Prompt. In the data that follows, find each line containing "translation" and copy it.

(Data items)

|---|

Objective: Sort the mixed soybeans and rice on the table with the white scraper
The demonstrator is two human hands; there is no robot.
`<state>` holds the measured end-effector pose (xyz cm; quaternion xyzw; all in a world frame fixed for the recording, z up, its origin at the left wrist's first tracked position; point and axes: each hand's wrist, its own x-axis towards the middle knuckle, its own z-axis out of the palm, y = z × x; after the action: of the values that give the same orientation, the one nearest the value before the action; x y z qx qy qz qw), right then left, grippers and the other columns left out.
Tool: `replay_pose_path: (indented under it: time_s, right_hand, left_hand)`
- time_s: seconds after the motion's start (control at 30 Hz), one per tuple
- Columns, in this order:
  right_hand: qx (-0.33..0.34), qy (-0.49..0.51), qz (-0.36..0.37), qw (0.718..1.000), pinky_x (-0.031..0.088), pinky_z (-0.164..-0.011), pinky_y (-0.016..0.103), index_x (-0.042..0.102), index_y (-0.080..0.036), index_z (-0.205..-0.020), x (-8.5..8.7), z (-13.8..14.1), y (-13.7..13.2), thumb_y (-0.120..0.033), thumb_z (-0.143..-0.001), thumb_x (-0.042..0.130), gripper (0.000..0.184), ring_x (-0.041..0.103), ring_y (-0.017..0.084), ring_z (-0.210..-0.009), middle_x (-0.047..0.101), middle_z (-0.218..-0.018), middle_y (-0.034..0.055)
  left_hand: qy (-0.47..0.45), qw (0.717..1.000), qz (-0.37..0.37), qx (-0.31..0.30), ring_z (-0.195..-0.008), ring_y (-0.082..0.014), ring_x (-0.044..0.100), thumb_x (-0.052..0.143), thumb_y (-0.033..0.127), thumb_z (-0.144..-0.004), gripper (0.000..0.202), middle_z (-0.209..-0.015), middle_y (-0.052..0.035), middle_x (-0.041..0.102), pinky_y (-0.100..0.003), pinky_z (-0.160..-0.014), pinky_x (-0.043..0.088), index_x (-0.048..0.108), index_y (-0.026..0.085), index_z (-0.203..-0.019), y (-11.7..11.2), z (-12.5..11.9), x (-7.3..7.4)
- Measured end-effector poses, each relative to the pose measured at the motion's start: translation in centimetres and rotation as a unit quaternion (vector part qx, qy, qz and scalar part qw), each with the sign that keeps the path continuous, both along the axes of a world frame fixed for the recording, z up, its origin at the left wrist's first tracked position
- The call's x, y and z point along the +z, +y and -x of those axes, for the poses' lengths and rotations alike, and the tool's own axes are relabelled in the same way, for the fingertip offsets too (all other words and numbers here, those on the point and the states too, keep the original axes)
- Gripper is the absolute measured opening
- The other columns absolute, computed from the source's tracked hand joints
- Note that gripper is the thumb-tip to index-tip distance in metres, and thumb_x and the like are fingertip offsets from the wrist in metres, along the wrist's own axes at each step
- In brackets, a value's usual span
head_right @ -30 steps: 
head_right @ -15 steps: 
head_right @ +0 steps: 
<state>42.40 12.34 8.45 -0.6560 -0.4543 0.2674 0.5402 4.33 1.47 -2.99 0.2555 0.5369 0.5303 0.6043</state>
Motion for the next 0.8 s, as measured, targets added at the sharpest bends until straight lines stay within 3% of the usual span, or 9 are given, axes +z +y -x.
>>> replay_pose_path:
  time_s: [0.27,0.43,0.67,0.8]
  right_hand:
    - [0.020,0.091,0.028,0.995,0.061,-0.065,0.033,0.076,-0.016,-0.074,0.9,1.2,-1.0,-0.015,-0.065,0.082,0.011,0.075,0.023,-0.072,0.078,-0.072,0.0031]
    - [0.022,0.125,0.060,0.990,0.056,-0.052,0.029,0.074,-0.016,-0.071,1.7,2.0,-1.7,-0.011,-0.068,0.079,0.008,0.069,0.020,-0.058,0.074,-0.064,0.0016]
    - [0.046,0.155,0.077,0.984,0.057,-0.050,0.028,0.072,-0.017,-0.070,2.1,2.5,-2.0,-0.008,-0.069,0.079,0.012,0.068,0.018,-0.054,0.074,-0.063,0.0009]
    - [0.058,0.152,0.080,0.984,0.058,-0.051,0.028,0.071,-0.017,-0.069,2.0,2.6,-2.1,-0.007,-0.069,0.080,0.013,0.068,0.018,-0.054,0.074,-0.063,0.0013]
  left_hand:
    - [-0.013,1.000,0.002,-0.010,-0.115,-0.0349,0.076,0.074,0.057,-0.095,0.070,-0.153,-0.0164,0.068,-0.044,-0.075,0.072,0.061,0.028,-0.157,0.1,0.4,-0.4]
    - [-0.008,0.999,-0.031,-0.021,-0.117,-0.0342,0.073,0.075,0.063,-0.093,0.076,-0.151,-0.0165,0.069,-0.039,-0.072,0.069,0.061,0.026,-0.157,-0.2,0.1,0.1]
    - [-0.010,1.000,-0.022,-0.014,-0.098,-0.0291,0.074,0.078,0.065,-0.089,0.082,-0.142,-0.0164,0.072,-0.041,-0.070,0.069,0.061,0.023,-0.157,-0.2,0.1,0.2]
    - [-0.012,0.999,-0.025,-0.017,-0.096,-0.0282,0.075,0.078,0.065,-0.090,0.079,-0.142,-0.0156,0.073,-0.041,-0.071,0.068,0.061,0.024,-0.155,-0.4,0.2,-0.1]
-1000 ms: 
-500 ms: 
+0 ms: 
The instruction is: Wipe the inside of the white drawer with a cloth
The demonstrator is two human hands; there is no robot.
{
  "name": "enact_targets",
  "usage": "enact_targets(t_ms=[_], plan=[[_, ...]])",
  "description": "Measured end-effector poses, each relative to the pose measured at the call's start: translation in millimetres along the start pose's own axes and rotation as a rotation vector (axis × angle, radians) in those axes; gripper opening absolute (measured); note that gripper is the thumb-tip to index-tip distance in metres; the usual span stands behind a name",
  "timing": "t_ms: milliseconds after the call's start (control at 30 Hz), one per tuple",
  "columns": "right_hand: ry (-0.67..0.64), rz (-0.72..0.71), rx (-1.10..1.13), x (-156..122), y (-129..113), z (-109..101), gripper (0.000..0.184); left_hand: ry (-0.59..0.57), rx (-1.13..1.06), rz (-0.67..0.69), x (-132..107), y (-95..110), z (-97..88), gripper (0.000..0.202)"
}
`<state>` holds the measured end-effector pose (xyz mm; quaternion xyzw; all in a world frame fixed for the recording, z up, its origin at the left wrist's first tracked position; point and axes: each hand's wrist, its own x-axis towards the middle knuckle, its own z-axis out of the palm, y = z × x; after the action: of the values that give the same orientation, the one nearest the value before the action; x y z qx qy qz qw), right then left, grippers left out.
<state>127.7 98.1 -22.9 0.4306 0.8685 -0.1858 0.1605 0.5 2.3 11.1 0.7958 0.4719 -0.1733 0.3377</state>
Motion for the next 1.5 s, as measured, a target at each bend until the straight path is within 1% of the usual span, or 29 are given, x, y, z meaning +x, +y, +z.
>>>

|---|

Task response.
- Measured end-effector poses, each relative to the pose measured at the motion's start: translation in centimetres and rotation as a unit quaternion (vector part qx, qy, qz and scalar part qw), each with the sign that keeps the path continuous, both along the axes of a world frame fixed for the recording, z up, its origin at the left wrist's first tracked position
  "description": "Measured end-effector poses, each relative to the pose measured at the call's start: translation in millimetres along the start pose's own axes and rotation as a rotation vector (axis × angle, radians) in those axes; gripper opening absolute (measured); note that gripper is the thumb-tip to index-tip distance in metres; the usual span stands behind a name",

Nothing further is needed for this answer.